* **The problem**
In the material below, repeat only the lines from the one that holds "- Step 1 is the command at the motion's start" through the final line, exactly as they stand.

* **Data for processing**
-----

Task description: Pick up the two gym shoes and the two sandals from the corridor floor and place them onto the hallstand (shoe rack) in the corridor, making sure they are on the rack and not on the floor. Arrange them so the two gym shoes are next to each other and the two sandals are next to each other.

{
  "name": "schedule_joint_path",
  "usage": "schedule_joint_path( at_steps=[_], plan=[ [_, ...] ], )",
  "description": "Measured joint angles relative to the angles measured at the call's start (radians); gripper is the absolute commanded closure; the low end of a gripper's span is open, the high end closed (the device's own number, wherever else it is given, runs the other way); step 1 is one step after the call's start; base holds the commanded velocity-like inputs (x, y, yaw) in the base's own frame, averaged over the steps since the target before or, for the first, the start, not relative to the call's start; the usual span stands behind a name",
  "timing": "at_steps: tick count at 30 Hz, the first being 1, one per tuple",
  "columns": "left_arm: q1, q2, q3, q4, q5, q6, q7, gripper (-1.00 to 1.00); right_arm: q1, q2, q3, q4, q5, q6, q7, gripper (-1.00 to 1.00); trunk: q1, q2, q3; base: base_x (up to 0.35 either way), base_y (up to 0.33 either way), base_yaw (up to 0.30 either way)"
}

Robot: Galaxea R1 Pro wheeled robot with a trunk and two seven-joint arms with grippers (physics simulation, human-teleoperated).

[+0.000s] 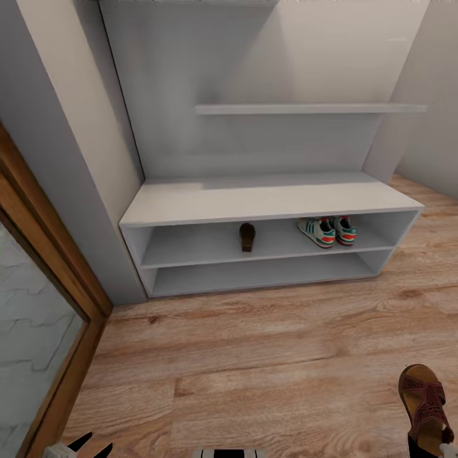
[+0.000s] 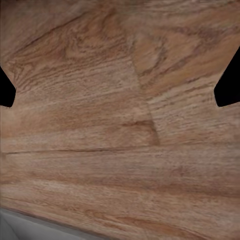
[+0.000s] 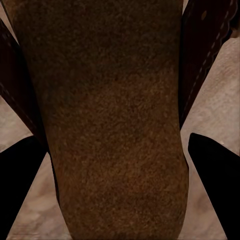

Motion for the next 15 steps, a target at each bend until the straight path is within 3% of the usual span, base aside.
schedule_joint_path(
  at_steps=[6, 15],
  plan=[
    [0.0, 0.0, 0.0, -0.001, 0.0, -0.001, 0.0, -1.0, 0.0, 0.0, 0.0, 0.0, 0.0, 0.0, 0.0, 1.0, 0.0, 0.0, 0.0, -0.163, 0.154, 0.0],
    [0.0, -0.005, -0.003, -0.001, -0.001, -0.001, 0.001, -1.0, 0.0, 0.0, 0.0, 0.001, 0.0, 0.0, 0.0, 1.0, 0.0, 0.0, 0.0, -0.017, 0.017, 0.0]
  ],
)
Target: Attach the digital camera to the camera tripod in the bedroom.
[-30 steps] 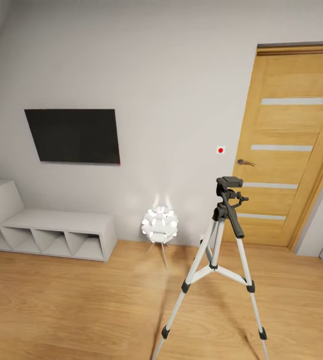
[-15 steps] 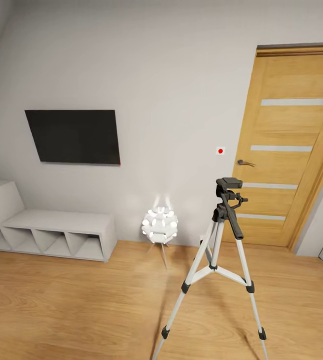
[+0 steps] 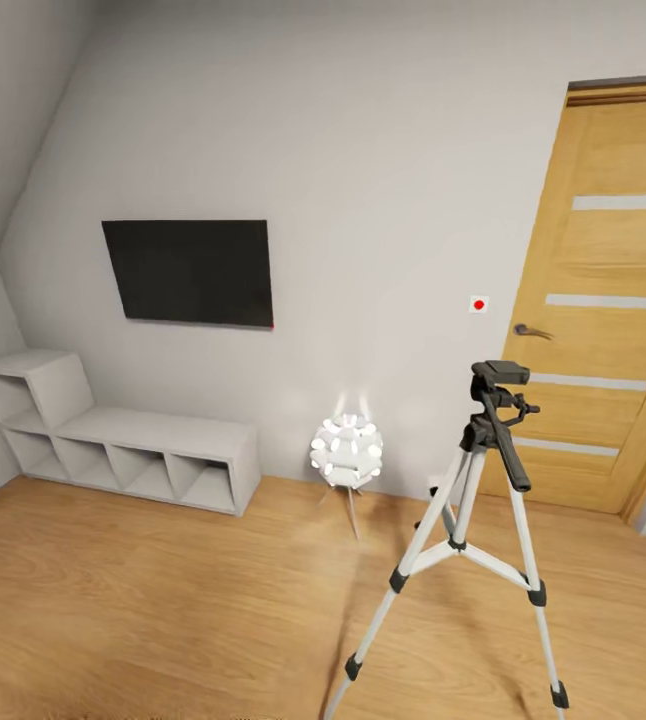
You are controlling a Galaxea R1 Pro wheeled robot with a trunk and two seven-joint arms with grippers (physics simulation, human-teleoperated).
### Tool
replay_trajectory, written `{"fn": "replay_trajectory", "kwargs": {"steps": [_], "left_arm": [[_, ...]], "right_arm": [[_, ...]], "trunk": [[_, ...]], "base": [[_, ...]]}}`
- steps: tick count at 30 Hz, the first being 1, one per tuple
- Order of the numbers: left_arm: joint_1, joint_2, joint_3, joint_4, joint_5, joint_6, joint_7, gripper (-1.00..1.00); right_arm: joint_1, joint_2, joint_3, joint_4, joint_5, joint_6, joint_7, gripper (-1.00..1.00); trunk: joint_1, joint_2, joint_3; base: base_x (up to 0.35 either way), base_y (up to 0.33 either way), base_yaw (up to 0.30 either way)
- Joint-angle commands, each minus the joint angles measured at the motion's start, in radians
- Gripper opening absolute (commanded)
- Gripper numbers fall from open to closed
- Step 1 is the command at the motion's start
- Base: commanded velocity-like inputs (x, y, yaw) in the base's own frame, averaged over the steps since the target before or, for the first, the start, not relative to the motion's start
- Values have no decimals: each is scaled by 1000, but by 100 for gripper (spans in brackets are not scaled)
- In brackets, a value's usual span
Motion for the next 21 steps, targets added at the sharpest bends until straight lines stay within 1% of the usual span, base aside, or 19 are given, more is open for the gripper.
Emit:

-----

* **Answer below**
- Step 1 is the command at the motion's start
- Base: commanded velocity-like inputs (x, y, yaw) in the base's own frame, averaged over the steps since the target before or, for the first, the start, not relative to the motion's start
- Values have no decimals: each is scaled by 1000, but by 100 for gripper (spans in brackets are not scaled)
- In brackets, a value's usual span
Motion for the next 21 steps, targets added at the sharpest bends until straight lines stay within 1% of the usual span, base aside, or 19 are given, more is open for the gripper.
Emit:

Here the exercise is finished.